(Provided data)
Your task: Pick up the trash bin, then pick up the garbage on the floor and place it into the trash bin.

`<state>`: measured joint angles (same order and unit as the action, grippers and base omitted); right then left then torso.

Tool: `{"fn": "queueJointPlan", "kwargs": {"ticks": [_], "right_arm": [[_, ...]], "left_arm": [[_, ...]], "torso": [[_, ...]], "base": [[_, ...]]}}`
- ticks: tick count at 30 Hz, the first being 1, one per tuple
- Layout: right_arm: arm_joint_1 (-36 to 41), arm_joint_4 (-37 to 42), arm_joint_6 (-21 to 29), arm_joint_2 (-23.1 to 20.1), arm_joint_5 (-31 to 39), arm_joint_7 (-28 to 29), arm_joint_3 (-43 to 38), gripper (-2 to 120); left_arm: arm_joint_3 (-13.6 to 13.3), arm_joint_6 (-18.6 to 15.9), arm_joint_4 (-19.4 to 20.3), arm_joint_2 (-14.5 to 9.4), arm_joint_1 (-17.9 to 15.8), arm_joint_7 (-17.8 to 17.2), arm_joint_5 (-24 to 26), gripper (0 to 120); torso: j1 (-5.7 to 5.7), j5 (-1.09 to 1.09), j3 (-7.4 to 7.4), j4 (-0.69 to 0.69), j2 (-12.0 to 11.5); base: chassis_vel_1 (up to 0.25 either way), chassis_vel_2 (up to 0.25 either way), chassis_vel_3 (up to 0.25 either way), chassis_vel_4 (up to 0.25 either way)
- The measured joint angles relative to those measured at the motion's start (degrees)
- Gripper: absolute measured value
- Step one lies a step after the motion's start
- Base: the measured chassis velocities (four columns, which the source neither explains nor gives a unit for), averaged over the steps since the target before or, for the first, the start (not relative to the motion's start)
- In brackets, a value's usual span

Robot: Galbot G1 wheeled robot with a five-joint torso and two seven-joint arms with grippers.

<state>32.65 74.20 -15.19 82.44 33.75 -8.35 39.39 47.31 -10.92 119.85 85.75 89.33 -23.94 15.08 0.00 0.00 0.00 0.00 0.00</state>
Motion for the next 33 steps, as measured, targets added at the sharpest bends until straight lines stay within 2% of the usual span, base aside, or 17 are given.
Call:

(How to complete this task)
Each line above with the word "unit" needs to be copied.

(Worked solution)
`<state>`: measured joint angles (same order and unit as the action, grippers and base omitted); right then left then torso.
- Base: the measured chassis velocities (four columns, which the source neither explains nor gives a unit for), averaged over the steps since the target before or, for the first, the start (not relative to the motion's start)

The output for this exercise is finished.